What to do
Your answer is a number only: how many lines in the data below contain "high"?

Material provided
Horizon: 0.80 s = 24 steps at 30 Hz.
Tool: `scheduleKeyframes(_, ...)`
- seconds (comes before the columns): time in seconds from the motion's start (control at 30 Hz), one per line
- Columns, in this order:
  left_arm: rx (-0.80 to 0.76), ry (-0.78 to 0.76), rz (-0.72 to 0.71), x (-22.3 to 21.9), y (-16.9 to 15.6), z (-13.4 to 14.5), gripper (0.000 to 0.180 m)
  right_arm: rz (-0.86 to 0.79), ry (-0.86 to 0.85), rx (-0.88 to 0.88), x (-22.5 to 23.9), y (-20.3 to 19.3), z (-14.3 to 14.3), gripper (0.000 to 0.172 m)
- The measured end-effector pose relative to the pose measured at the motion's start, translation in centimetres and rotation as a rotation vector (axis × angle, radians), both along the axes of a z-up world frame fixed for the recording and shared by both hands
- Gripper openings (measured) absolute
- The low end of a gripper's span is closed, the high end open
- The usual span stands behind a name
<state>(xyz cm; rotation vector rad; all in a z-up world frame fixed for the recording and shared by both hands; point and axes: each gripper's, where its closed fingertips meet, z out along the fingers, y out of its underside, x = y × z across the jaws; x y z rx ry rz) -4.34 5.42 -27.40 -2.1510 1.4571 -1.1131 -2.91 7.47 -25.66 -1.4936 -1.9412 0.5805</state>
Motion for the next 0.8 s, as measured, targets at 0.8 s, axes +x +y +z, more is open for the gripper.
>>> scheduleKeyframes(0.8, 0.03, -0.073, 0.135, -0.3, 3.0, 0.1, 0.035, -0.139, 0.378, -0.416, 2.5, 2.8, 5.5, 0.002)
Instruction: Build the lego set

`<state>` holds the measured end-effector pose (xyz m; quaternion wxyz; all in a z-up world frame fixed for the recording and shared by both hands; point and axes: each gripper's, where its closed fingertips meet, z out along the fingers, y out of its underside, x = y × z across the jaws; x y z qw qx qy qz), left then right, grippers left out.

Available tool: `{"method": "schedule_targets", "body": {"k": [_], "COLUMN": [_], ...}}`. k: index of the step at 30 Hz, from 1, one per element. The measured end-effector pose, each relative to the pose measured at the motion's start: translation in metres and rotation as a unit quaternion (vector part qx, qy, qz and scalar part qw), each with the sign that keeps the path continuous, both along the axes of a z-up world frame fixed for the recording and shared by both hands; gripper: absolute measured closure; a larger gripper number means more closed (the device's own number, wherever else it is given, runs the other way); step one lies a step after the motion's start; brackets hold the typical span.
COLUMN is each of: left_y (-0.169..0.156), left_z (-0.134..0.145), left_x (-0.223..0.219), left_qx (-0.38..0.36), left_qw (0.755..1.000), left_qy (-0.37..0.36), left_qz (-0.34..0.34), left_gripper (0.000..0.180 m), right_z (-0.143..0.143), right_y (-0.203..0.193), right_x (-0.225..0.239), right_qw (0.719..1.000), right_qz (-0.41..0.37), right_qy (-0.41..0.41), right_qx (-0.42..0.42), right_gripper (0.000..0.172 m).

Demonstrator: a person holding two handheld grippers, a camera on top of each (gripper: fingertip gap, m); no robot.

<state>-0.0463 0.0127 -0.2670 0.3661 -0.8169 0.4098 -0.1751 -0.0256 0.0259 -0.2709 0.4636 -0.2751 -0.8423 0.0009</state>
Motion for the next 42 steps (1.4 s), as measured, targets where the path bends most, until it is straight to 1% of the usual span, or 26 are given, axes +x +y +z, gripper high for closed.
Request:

Result for this task
2